- **HOW TO COMPLETE THIS TASK**: Across the entries, count the lines that include "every" and report only that number.

- **MATERIAL PROVIDED**:
* * * *
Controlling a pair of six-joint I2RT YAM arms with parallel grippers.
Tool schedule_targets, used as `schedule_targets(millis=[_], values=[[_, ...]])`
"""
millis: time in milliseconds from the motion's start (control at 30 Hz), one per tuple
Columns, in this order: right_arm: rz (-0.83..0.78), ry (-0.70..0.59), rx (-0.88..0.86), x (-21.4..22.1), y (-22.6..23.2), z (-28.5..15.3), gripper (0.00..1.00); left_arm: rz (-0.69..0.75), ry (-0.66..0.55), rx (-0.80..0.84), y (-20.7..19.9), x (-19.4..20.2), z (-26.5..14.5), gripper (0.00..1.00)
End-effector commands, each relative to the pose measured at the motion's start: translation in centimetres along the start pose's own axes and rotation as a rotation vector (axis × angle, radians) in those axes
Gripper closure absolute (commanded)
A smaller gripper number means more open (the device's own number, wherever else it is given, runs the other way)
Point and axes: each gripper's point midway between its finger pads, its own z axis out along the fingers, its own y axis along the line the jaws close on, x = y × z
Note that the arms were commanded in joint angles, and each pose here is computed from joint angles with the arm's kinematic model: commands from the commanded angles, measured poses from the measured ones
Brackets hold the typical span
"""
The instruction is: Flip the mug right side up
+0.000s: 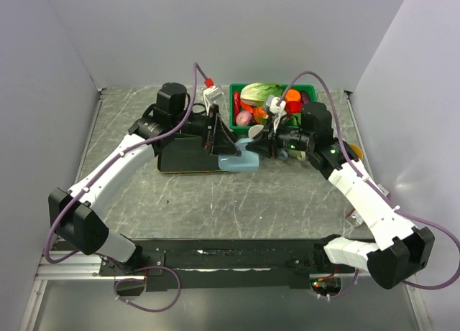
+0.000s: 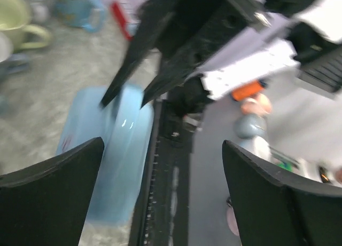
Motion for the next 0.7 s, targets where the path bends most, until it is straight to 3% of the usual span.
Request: schedule_targets(millis=[0, 200, 333, 667], values=[[-0.248, 0.037, 0.262, -2.8, -3.2, -3.7, 1.0, 0.111, -0.058, -0.258, 2.1, -2.3, -1.5, 0.04], [-0.361, 0.312, 0.428, 1.9, -6.5, -6.1, 1.0, 0.094, -0.033, -0.462, 5.1, -1.2, -4.4, 0.04], [-0.413, 0.562, 0.492, 6.2, -7.6, -8.3, 1.0, 0.074, -0.058, -0.453, 4.8, -0.4, -5.0, 0.04], [-0.592, 1.002, 0.518, 13.8, -9.9, -11.6, 1.0, 0.029, -0.07, -0.5, 5.4, 1.2, -5.9, 0.04]])
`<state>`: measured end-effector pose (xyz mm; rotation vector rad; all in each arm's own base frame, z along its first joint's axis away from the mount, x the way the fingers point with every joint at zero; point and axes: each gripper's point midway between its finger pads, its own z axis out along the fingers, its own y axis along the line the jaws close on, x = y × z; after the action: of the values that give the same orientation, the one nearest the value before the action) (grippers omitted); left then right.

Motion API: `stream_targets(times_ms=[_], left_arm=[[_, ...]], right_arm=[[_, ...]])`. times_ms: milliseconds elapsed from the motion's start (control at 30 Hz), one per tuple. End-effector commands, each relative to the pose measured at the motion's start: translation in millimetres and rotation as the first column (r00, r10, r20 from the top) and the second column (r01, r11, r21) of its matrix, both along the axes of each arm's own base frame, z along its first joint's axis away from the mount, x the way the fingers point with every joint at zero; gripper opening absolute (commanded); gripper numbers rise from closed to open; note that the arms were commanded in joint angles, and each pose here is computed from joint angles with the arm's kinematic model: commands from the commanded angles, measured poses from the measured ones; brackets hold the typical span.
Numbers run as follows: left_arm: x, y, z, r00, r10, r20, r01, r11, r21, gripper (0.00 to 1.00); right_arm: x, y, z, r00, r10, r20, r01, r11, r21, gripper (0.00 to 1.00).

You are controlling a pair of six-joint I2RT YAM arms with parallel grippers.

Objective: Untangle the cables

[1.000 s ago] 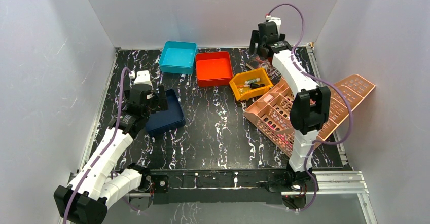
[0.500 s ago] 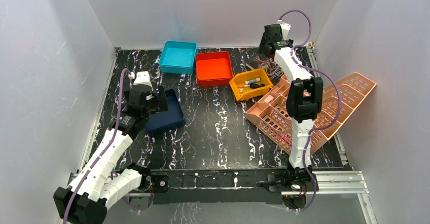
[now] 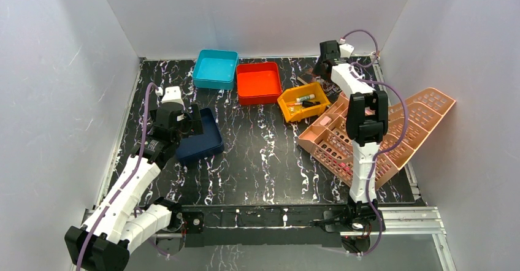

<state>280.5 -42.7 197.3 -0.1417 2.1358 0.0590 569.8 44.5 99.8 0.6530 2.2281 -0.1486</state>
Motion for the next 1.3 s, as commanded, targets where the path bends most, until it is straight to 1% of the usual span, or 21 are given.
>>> stream_targets(times_ms=[0, 67, 200, 433, 533, 633, 733, 833, 900, 1033, 1200, 1267], left_arm=[[-0.3, 1.6, 5.8, 1.000, 0.003, 0.025, -0.003, 1.000, -0.007, 0.98], [-0.2, 1.3, 6.1, 1.000, 0.002, 0.025, -0.002, 1.000, -0.009, 0.98], [-0.2, 1.2, 6.4, 1.000, 0.001, 0.026, -0.001, 1.000, -0.008, 0.98], [-1.3, 0.7, 11.9, 0.999, -0.003, 0.045, 0.004, 1.000, -0.017, 0.98], [-1.6, -0.9, 14.4, 0.998, -0.012, 0.057, 0.013, 1.000, -0.026, 0.98], [-1.4, -4.9, 13.6, 0.998, -0.030, 0.053, 0.032, 0.999, -0.037, 0.98], [-1.8, -6.3, 12.3, 0.998, -0.037, 0.049, 0.039, 0.998, -0.041, 0.98], [-1.7, -4.9, 12.3, 0.998, -0.030, 0.050, 0.032, 0.999, -0.036, 0.98], [-1.2, -3.9, 12.9, 0.998, -0.025, 0.052, 0.027, 0.999, -0.033, 0.98], [-0.3, -4.6, 11.1, 0.999, -0.029, 0.044, 0.030, 0.999, -0.030, 0.98], [-0.6, -4.7, 10.8, 0.999, -0.030, 0.044, 0.032, 0.999, -0.030, 0.98], [-0.6, -5.1, 11.2, 0.998, -0.032, 0.045, 0.033, 0.999, -0.031, 0.98]], right_arm=[[1.8, -17.6, 11.2, 0.988, -0.130, 0.077, 0.127, 0.991, 0.045, 0.98], [-0.1, -19.4, 6.9, 0.984, -0.155, 0.088, 0.151, 0.988, 0.045, 0.98], [2.2, -18.5, 6.6, 0.972, -0.177, 0.157, 0.172, 0.984, 0.044, 0.97], [9.3, -15.6, 2.2, 0.957, -0.195, 0.213, 0.212, 0.976, -0.055, 0.96], [12.1, -10.8, -1.7, 0.954, -0.203, 0.221, 0.226, 0.971, -0.084, 0.91], [15.9, -6.2, -6.6, 0.953, -0.202, 0.227, 0.229, 0.969, -0.095, 0.81], [17.5, -4.0, -13.9, 0.956, -0.197, 0.217, 0.223, 0.970, -0.099, 0.68], [13.8, -3.4, -17.7, 0.957, -0.196, 0.214, 0.222, 0.969, -0.106, 0.57], [9.2, -3.4, -20.0, 0.958, -0.187, 0.216, 0.214, 0.971, -0.111, 0.48], [3.3, -1.9, -11.5, 0.955, -0.164, 0.246, 0.196, 0.974, -0.112, 0.26], [-2.9, -1.9, 8.7, 0.946, -0.145, 0.289, 0.193, 0.971, -0.142, 0.13], [-3.9, -1.6, 24.2, 0.939, -0.135, 0.318, 0.192, 0.969, -0.155, 0.10]])
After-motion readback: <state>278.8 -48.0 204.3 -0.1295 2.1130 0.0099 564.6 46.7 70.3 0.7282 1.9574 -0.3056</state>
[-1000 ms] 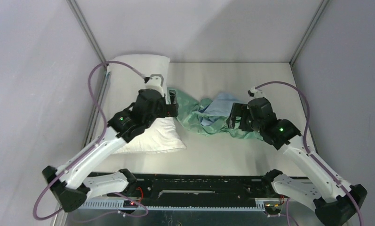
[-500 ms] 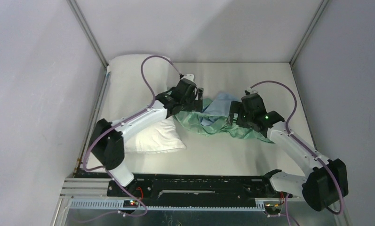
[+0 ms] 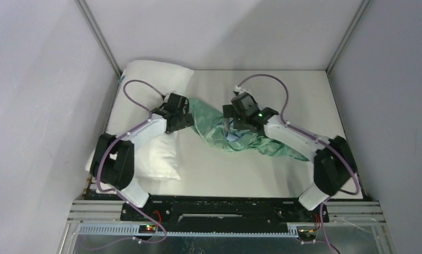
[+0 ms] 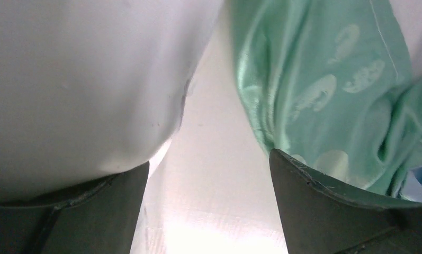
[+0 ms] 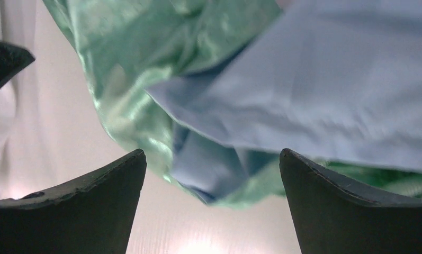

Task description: Put the pillow into the pillowcase

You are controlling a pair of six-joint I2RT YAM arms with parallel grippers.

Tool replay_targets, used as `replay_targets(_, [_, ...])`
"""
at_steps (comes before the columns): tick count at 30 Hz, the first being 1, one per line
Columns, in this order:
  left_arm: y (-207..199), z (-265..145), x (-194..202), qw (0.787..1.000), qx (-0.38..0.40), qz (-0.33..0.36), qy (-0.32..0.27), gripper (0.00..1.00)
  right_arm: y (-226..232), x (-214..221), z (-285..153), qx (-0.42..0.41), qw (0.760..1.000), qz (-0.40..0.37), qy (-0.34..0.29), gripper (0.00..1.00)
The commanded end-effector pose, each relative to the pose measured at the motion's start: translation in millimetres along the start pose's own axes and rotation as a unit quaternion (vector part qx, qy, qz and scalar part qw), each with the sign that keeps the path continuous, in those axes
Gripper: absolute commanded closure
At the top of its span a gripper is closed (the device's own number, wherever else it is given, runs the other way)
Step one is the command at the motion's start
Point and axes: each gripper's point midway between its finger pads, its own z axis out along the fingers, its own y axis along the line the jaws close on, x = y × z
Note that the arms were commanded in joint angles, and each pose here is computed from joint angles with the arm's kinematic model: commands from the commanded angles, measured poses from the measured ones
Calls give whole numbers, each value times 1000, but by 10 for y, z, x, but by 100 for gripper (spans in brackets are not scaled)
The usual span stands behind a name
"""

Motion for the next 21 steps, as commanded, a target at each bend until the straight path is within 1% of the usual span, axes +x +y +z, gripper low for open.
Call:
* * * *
- **ANSWER TO THE EXERCISE**: 2